Paranza – Der Clan der Kinder

Häuptlingsfedern, auf ein T-Shirt ­gedruckt – ein Symbol, das Nicola mit seiner ­Paranza, einer Straßengang, erstanden hat. In ­Roberto Savianos gleichnamigem Roman, auf dem Claudio Giovannesis Film eher lose basiert, ist Foot Locker der Sehnsuchtsort junger Süditaliener. Aber Geld ist knapp, besonders dann, wenn ­diverse Gangs durch die Altstadt streifen, um Schutzgelder einzutreiben. Nicola besitzt ein Unrechtsbewusstsein, gleichwohl will er auf der operierenden Seite stehen.

Gewalt in der Altstadt
Foto: Prokino Filmverleih GmbH

Regisseur Giovannesi nimmt Nicola das blonde Haar genauso wie die Kühle, die ihn bei Saviano unberechen­barer, also gefähr­licher agieren ließ. Und den Dreck: Saviano eröffnete „La paranza dei bambini“, sein sechstes Buch seit ­„Gomorra“, das 2008 auch von Matteo Garrone verfilmt wurde, mit einer abstoßenden Szene. ­Jener ­Nicola schiss dort ­einen Rivalen buchstäblich an. Dergleichen ist beim Film-­Nicola, den ­Francesco Di ­Napoli mit einer interes­santen ­Mischung aus Treu­seligkeit, ­Naivität und Ritterlichkeit ­verkörpert, kaum vorstellbar. 

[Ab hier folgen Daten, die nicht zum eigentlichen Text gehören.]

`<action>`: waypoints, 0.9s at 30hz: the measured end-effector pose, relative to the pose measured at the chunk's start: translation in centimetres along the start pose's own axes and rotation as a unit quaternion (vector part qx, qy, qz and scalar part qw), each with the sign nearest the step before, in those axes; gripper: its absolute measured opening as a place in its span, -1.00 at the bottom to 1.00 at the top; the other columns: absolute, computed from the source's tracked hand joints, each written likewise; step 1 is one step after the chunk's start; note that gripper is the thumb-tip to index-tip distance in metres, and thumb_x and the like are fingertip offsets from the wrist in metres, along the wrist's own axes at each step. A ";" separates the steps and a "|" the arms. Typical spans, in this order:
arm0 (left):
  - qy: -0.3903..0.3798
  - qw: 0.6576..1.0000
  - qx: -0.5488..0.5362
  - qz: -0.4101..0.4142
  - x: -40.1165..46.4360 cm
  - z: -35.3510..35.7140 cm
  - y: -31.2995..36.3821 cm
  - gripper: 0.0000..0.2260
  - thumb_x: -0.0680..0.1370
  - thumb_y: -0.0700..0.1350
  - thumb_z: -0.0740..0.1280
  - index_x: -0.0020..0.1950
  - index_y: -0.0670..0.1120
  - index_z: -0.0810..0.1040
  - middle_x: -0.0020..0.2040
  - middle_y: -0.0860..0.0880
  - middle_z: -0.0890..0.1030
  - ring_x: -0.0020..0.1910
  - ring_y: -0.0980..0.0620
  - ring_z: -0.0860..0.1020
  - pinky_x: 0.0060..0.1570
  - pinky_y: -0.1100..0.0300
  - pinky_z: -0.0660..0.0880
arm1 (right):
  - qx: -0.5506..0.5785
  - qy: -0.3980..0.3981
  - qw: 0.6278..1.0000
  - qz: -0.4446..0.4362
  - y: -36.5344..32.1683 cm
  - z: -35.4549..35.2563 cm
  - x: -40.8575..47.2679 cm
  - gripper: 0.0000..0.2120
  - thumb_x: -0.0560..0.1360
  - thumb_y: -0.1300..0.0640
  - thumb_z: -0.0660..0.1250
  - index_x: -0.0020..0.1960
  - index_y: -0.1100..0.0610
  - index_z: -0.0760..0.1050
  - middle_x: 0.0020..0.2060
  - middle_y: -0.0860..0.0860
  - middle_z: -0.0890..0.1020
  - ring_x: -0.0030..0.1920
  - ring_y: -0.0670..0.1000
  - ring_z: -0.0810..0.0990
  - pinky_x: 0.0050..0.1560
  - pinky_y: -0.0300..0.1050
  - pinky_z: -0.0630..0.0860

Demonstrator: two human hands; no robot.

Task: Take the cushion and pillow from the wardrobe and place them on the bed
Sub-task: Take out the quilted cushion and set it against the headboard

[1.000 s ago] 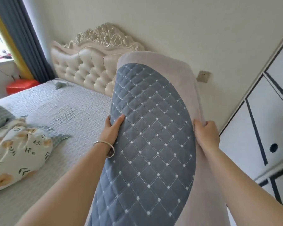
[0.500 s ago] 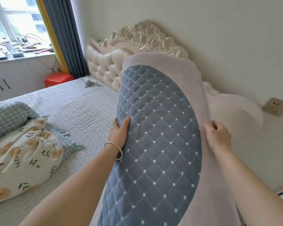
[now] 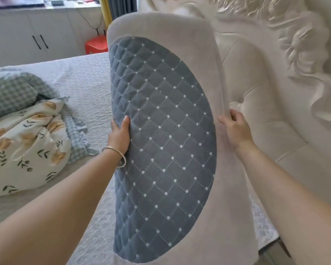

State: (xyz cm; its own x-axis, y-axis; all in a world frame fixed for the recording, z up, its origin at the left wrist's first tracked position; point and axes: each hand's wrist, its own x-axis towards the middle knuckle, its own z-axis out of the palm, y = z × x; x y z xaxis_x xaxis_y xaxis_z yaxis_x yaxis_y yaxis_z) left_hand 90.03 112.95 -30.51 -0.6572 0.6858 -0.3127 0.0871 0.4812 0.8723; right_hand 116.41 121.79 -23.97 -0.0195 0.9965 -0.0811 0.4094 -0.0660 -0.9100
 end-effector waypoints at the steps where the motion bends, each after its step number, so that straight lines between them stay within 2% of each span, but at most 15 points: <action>1: 0.014 1.000 0.004 -0.020 1.5 1.0 -0.8 -0.38 0.59 0.23 0.01 0.55 -0.03 -0.04 0.50 -0.20 0.22 0.44 -0.23 0.24 0.39 -0.09 0.15 | 0.005 -0.018 1.000 0.002 0.9 1.0 2.3 -0.61 0.38 -0.02 0.30 0.17 0.06 0.48 0.03 -0.07 0.58 0.04 -0.02 0.52 0.03 -0.16 0.38; 5: 0.066 0.993 -0.006 -0.098 6.9 5.1 -5.1 -0.39 0.59 0.23 -0.01 0.55 -0.05 -0.01 0.51 -0.20 0.21 0.46 -0.22 0.22 0.40 -0.09 0.14 | -0.007 -0.103 0.995 0.003 5.5 5.3 10.7 -0.41 0.33 -0.07 0.29 0.32 0.08 0.40 0.22 -0.04 0.53 0.20 0.00 0.49 0.26 -0.02 0.39; 7: 0.094 0.989 -0.002 -0.116 9.4 7.3 -7.3 -0.41 0.60 0.22 -0.01 0.54 -0.06 0.05 0.50 -0.20 0.24 0.45 -0.22 0.23 0.39 -0.09 0.14 | -0.009 -0.130 0.992 0.006 8.3 7.7 14.5 -0.41 0.36 -0.05 0.32 0.35 0.10 0.36 0.26 -0.02 0.50 0.24 0.01 0.47 0.31 0.00 0.37; 11: 0.118 0.984 0.001 -0.131 13.9 11.4 -11.3 -0.42 0.60 0.22 -0.02 0.54 -0.05 0.08 0.50 -0.18 0.25 0.45 -0.22 0.23 0.41 -0.09 0.12 | -0.019 -0.155 0.988 0.017 13.6 11.8 20.7 -0.50 0.45 0.06 0.33 0.36 0.11 0.34 0.26 0.02 0.49 0.22 0.02 0.46 0.25 -0.06 0.38; 15: 0.098 0.988 -0.038 -0.116 18.3 16.0 -12.8 -0.41 0.59 0.22 0.01 0.55 0.00 0.01 0.52 -0.14 0.21 0.47 -0.20 0.21 0.42 -0.06 0.09 | -0.031 -0.137 0.990 0.010 16.9 14.2 26.6 -0.42 0.35 -0.02 0.32 0.34 0.10 0.36 0.26 0.04 0.50 0.21 0.04 0.47 0.18 -0.10 0.38; 17: 0.069 0.990 -0.061 -0.111 20.3 18.3 -12.8 -0.31 0.54 0.31 0.04 0.56 -0.01 -0.03 0.53 -0.12 0.19 0.48 -0.18 0.19 0.46 -0.07 0.07 | -0.049 -0.116 0.992 0.000 17.8 14.7 29.1 -0.49 0.42 0.03 0.33 0.35 0.10 0.36 0.27 0.04 0.49 0.23 0.04 0.46 0.16 -0.14 0.35; 20: 0.032 0.989 -0.105 -0.095 22.6 21.3 -12.3 0.00 0.24 0.53 0.10 0.55 0.04 -0.05 0.51 -0.10 0.23 0.45 -0.16 0.26 0.44 -0.16 0.15 | -0.104 -0.084 0.990 -0.049 18.9 14.7 32.2 -0.41 0.39 -0.04 0.31 0.38 0.09 0.32 0.32 0.07 0.44 0.32 0.07 0.39 0.31 -0.07 0.31; 22: 0.034 0.990 -0.107 -0.090 23.8 23.3 -12.3 0.05 0.16 0.55 0.15 0.54 0.12 -0.04 0.50 -0.10 0.23 0.43 -0.16 0.27 0.41 -0.20 0.18 | -0.186 -0.071 0.977 -0.076 19.5 14.9 33.3 -0.30 0.33 -0.14 0.25 0.42 0.08 0.29 0.37 0.11 0.38 0.37 0.13 0.31 0.38 0.00 0.22; 27: 0.043 0.983 -0.103 -0.144 25.8 26.5 -15.1 0.15 0.04 0.59 0.28 0.52 0.20 -0.03 0.49 -0.09 0.25 0.40 -0.16 0.32 0.38 -0.19 0.25 | -0.352 -0.105 0.921 -0.128 24.0 17.2 34.3 -0.32 0.47 -0.14 0.26 0.49 0.06 0.14 0.45 0.19 0.23 0.42 0.19 0.17 0.40 0.03 0.08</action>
State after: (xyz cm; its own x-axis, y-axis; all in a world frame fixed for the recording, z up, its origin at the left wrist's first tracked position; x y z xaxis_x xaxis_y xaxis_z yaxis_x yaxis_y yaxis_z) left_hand 91.57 137.86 -61.67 -0.6942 0.4845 -0.5323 -0.2590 0.5219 0.8127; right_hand 109.84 153.49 -55.60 -0.3423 0.9385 -0.0448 0.8557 0.2917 -0.4274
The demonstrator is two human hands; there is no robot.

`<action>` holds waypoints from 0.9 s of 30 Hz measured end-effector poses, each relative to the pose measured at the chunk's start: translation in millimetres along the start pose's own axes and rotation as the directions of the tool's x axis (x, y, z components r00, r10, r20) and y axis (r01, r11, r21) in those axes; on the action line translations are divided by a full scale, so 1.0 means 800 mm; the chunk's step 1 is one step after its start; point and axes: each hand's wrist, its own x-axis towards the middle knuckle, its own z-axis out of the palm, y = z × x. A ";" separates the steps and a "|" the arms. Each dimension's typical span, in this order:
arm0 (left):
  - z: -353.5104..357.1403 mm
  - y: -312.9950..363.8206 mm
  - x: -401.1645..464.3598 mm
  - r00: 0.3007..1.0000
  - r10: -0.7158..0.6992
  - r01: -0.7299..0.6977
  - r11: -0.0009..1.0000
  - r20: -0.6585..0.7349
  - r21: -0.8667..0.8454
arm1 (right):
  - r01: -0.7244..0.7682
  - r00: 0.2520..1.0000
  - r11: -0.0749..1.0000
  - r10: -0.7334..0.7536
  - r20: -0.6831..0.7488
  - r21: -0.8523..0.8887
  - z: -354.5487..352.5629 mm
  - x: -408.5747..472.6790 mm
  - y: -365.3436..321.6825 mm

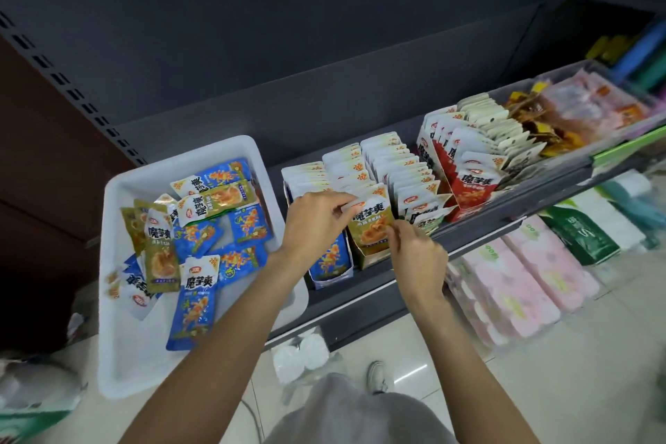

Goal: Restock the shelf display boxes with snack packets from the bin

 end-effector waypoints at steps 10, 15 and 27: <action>0.040 0.009 0.013 0.986 -0.057 0.023 0.976 0.157 0.215 | 0.081 0.989 0.988 -0.096 0.114 0.134 0.013 -0.028 -0.018; 0.016 0.005 0.000 0.999 -0.031 0.031 0.999 -0.026 -0.007 | 0.108 0.989 0.984 -0.120 0.082 0.139 0.000 -0.021 -0.018; -0.076 -0.191 -0.163 0.812 -0.582 0.578 0.785 -0.056 0.221 | 0.477 0.599 0.731 -0.676 0.428 0.487 0.037 0.030 -0.202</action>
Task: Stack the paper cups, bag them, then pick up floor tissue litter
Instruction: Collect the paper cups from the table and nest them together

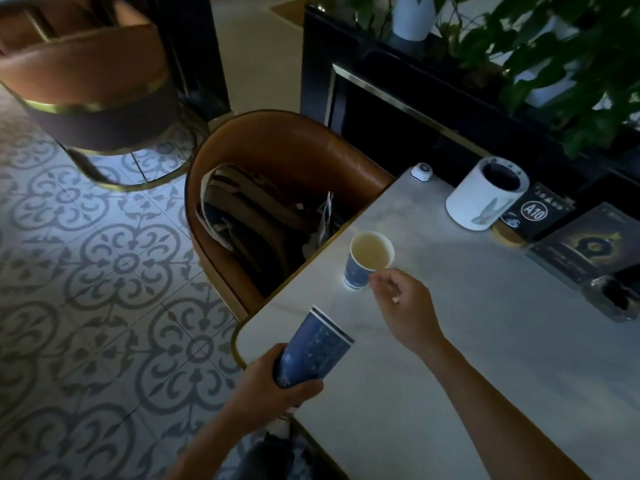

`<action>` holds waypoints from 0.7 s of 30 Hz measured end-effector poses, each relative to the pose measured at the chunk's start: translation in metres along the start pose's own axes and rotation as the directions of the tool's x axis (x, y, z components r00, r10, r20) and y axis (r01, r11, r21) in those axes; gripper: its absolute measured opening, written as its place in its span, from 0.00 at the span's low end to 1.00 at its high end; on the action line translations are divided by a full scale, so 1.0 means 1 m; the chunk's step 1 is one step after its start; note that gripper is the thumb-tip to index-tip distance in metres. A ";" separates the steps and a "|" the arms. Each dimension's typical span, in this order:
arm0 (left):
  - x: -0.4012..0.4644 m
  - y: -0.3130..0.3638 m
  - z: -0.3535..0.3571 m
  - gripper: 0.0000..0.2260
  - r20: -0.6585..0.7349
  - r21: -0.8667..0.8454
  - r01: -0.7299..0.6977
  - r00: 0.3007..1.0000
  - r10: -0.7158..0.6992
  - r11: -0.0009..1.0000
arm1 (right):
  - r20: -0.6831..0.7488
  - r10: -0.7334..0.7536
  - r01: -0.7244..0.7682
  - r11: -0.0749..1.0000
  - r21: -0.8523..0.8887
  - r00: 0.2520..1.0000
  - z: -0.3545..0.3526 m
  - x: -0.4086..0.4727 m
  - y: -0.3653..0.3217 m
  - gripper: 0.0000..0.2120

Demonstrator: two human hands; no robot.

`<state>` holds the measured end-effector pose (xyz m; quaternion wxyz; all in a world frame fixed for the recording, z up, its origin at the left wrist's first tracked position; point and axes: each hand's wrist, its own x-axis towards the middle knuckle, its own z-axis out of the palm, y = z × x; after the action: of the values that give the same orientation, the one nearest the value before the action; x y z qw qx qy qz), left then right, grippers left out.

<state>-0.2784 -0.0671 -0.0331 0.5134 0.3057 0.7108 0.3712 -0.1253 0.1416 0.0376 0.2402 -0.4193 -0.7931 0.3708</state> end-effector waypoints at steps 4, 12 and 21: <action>0.010 -0.013 -0.020 0.36 -0.003 -0.022 -0.001 1.000 0.000 1.000 | -0.007 0.002 -0.003 0.981 -0.194 1.000 0.022 0.028 -0.001 0.09; 0.023 -0.026 -0.048 0.36 -0.024 -0.041 -0.031 0.999 0.030 0.999 | 0.044 0.024 -0.003 0.906 -0.424 0.999 0.050 0.061 -0.015 0.11; 0.023 -0.034 -0.066 0.33 -0.063 -0.051 -0.019 0.998 0.016 0.999 | 0.072 0.225 -0.146 0.812 -0.565 0.972 0.068 0.070 0.005 0.06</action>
<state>-0.3505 -0.0806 -0.0607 0.4955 0.2868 0.7140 0.4030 -0.2073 0.1761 -0.0032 0.0161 -0.5202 -0.8360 0.1735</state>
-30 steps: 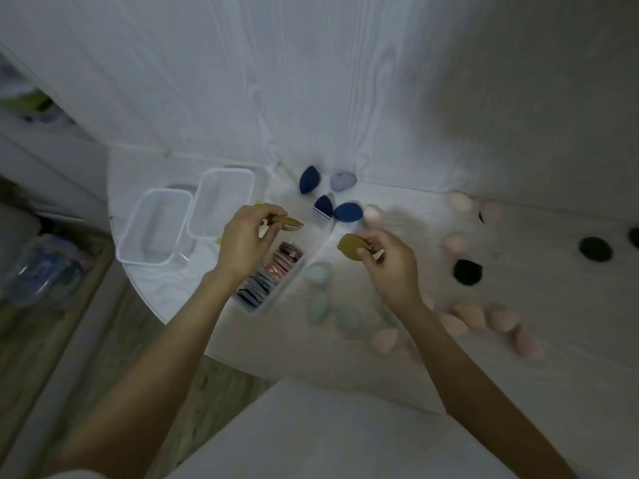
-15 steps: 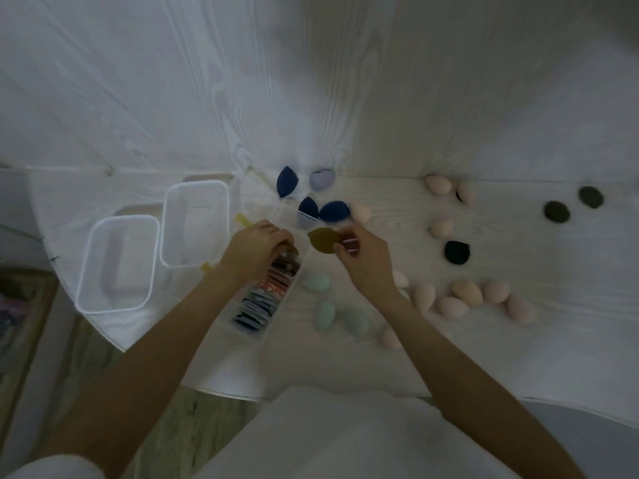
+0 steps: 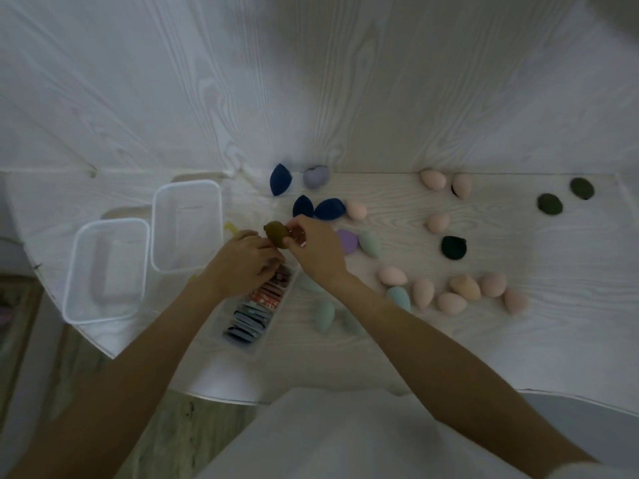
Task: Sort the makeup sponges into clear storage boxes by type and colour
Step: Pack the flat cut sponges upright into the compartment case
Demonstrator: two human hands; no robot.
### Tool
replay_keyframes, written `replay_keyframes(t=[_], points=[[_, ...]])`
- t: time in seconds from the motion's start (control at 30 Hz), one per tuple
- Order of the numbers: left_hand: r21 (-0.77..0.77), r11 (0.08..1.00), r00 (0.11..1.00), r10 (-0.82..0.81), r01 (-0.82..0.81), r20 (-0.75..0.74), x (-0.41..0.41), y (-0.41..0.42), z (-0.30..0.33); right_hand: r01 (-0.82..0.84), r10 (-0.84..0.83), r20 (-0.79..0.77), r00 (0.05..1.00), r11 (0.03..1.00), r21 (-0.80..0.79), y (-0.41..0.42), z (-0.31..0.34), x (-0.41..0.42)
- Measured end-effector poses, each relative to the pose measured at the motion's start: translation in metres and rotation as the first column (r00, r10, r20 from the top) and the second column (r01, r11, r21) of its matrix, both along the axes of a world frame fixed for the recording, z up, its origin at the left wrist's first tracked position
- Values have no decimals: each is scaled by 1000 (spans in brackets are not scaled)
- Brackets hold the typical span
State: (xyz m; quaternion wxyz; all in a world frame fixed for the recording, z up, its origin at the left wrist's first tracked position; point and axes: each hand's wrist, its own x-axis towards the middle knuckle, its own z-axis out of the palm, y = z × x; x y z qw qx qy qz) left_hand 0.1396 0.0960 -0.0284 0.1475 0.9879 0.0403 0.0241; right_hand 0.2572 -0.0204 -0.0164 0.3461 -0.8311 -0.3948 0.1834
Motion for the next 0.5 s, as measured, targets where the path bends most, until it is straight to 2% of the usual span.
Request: replay_keyframes(t=[0.27,0.4,0.5], points=[[-16,999,996,32,-31,78,-1,3,-10,-19,36,228,973,997,-76,-4,-4,-3],[22,999,993,44,-47,107,1,4,-15,-41,134,464,876,978,-205,-4,-12,-6],[65,996,991,59,-68,124,0,5,-19,-34,178,532,828,963,-269,2,-15,-3]])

Natürlich bemüht sich auch ­Gio­vannesi, eine von ­unzähligen Schüssen porös ­gewordene ­Gesellschaft zu zeigen, dies aber vor ­allem mit inszena­torischer ­Geschwindigkeit. Eine Geschwin­digkeit, die es braucht, um auf einem ­Motorroller über einen Abgrund zu fliegen. Bei ­Roberto Saviano aber fiel man hinein. 

„La paranza dei bambini“, I 2019, 105 Min., R: Claudio Giovannesi, D: Francesco Di ­Napoli, Viviana Aprea, Start: 22.8.